What this task involves —
Your job with the data below: print everything from the line that holds "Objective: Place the" down to the line that holds "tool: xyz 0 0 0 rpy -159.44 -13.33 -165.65", ends included, exactly, and nothing else.

[Start of section]

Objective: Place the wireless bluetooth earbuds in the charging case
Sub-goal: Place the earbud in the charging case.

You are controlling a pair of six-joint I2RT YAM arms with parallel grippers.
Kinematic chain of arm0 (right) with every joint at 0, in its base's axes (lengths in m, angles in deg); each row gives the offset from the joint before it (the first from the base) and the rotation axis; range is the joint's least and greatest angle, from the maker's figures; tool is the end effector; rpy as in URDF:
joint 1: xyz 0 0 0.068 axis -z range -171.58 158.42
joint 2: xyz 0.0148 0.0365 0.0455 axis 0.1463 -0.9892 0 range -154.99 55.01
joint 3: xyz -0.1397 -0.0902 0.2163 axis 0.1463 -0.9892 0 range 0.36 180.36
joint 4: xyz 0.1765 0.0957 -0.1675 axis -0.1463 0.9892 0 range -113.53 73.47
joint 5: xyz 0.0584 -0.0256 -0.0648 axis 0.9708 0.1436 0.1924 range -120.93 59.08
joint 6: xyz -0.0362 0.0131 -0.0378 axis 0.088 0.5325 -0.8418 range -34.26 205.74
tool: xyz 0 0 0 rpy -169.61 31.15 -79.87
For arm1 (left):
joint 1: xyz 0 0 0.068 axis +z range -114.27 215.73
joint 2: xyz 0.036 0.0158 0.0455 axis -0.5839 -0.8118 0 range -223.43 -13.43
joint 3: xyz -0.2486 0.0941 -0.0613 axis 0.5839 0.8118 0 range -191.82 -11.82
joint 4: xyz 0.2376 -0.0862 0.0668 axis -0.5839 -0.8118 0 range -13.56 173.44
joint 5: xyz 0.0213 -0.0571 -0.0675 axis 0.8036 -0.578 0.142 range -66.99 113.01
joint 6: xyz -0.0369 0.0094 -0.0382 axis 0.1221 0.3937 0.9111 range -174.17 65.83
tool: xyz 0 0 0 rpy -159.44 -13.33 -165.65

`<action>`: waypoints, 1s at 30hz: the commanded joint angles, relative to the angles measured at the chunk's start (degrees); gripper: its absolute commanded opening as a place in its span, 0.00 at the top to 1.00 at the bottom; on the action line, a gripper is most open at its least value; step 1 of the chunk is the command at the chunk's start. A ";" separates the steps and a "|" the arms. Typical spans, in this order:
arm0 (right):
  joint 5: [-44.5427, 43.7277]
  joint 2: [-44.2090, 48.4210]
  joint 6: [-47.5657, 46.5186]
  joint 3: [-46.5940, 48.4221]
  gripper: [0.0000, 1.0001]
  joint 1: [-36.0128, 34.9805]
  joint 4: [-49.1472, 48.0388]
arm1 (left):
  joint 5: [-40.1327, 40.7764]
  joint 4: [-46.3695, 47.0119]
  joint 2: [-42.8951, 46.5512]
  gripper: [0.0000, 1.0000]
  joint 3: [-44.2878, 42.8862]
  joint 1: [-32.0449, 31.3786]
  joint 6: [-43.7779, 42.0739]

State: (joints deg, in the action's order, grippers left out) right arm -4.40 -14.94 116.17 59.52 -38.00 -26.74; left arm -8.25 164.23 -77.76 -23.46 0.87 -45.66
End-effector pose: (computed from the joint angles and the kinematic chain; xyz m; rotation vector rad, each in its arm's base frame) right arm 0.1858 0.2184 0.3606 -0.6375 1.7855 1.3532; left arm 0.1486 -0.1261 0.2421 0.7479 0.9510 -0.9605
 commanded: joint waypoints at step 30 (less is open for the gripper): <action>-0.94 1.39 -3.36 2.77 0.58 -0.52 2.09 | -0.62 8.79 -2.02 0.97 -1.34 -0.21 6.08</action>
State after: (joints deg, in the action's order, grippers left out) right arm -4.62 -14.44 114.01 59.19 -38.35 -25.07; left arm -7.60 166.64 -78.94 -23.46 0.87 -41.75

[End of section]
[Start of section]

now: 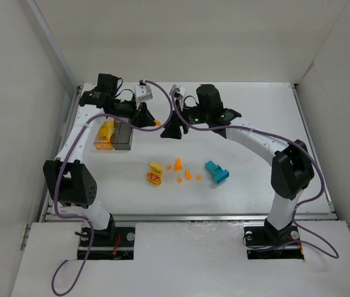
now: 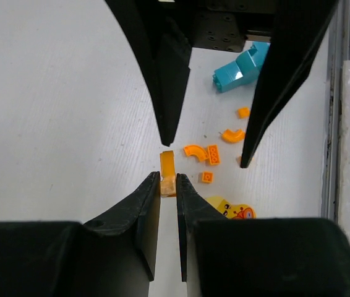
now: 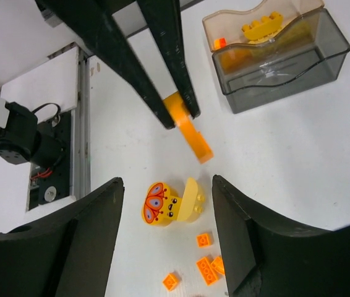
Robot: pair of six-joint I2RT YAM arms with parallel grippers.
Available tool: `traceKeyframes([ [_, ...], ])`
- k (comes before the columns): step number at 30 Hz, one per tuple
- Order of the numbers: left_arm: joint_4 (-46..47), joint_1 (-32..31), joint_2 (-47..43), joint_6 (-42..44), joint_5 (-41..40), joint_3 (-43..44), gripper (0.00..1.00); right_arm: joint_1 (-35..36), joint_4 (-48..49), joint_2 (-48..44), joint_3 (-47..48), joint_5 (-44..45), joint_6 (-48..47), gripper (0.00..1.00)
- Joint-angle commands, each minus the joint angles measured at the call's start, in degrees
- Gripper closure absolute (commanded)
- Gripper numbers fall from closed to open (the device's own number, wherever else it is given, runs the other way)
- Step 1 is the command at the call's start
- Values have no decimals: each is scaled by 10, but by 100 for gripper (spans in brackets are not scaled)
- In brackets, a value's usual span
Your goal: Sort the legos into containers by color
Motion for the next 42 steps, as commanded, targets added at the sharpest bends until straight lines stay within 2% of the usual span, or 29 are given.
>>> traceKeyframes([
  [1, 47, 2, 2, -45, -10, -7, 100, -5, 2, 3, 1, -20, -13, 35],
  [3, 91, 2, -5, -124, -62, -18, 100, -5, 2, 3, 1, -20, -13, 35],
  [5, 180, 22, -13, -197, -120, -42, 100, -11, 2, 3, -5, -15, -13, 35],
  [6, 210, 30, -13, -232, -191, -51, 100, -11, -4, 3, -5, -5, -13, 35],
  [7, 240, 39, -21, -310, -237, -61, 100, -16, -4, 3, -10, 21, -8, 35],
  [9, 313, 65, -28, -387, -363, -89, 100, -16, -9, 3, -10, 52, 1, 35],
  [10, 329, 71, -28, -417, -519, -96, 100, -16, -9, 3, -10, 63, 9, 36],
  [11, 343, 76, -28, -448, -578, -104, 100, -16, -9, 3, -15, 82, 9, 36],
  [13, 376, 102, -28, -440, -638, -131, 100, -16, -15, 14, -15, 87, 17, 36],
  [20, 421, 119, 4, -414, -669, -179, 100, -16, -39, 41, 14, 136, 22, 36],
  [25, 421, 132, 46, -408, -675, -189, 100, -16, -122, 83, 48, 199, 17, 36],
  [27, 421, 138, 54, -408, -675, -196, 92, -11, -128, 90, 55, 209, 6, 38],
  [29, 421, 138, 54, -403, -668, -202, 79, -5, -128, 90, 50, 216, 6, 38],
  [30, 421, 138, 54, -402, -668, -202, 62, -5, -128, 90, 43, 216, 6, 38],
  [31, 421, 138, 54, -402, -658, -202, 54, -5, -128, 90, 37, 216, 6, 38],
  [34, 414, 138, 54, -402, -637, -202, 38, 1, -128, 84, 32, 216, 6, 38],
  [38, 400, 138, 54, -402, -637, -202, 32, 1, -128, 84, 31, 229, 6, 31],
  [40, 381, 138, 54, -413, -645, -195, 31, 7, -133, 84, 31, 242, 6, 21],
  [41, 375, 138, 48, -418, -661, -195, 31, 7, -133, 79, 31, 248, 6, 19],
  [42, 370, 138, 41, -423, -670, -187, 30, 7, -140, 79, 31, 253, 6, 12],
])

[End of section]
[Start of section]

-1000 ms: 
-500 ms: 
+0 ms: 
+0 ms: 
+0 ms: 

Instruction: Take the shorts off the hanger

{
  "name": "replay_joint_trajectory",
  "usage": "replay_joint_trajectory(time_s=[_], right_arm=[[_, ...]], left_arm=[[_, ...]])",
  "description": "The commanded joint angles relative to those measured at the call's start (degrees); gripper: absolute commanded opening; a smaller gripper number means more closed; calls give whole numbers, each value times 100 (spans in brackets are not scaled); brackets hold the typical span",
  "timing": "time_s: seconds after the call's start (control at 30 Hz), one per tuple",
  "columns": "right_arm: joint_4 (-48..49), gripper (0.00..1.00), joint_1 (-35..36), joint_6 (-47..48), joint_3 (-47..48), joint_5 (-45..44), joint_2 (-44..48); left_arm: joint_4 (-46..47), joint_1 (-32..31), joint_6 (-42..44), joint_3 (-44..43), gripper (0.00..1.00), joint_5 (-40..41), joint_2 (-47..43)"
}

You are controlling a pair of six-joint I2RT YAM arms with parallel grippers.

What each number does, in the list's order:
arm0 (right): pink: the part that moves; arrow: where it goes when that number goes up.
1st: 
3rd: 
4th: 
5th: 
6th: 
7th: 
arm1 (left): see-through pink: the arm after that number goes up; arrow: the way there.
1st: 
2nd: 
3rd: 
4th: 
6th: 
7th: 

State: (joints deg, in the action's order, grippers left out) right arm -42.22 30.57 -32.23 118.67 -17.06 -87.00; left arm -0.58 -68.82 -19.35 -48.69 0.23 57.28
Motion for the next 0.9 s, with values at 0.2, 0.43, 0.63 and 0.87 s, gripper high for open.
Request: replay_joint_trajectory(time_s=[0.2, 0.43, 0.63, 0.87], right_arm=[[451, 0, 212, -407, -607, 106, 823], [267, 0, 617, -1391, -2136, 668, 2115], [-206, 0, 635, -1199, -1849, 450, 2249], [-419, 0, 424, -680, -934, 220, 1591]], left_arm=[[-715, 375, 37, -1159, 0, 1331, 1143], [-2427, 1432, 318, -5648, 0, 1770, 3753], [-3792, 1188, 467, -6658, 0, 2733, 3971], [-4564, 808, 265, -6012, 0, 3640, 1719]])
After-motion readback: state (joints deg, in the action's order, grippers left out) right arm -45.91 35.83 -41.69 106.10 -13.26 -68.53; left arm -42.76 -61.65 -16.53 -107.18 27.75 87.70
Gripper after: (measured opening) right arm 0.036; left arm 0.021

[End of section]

Task output —
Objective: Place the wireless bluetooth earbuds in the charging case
Sub-goal: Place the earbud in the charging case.

You are controlling a pair of six-joint I2RT YAM arms with parallel grippers.
Kinematic chain of arm0 (right) with every joint at 0, in its base's axes (lengths in m, angles in deg); each row gives the offset from the joint before it (the first from the base) and the rotation axis; range is the joint's least and greatest angle, from the maker's figures; tool is the end effector; rpy as in URDF:
joint 1: xyz 0 0 0.068 axis -z range -171.58 158.42
joint 2: xyz 0.0148 0.0365 0.0455 axis 0.1463 -0.9892 0 range -154.99 55.01
joint 3: xyz -0.1397 -0.0902 0.2163 axis 0.1463 -0.9892 0 range 0.36 180.36
joint 4: xyz 0.1765 0.0957 -0.1675 axis -0.1463 0.9892 0 range -113.53 73.47
joint 5: xyz 0.0584 -0.0256 -0.0648 axis 0.9708 0.1436 0.1924 range -120.93 59.08
joint 6: xyz -0.0362 0.0131 -0.0378 axis 0.088 0.5325 -0.8418 range -34.26 205.74
tool: xyz 0 0 0 rpy -169.61 31.15 -79.87
For arm1 (left):
joint 1: xyz 0 0 0.068 axis +z range -114.27 215.73
joint 2: xyz 0.036 0.0158 0.0455 axis -0.5839 -0.8118 0 range -223.43 -13.43
joint 3: xyz -0.2486 0.0941 -0.0613 axis 0.5839 0.8118 0 range -191.82 -11.82
joint 4: xyz 0.2376 -0.0862 0.0668 axis -0.5839 -0.8118 0 range -13.56 173.44
joint 5: xyz 0.0213 -0.0571 -0.0675 axis 0.8036 -0.578 0.142 range -66.99 113.01
joint 6: xyz -0.0369 0.0094 -0.0382 axis 0.1221 0.3937 0.9111 range -174.17 65.83
tool: xyz 0 0 0 rpy -159.44 -13.33 -165.65

This completes the exercise.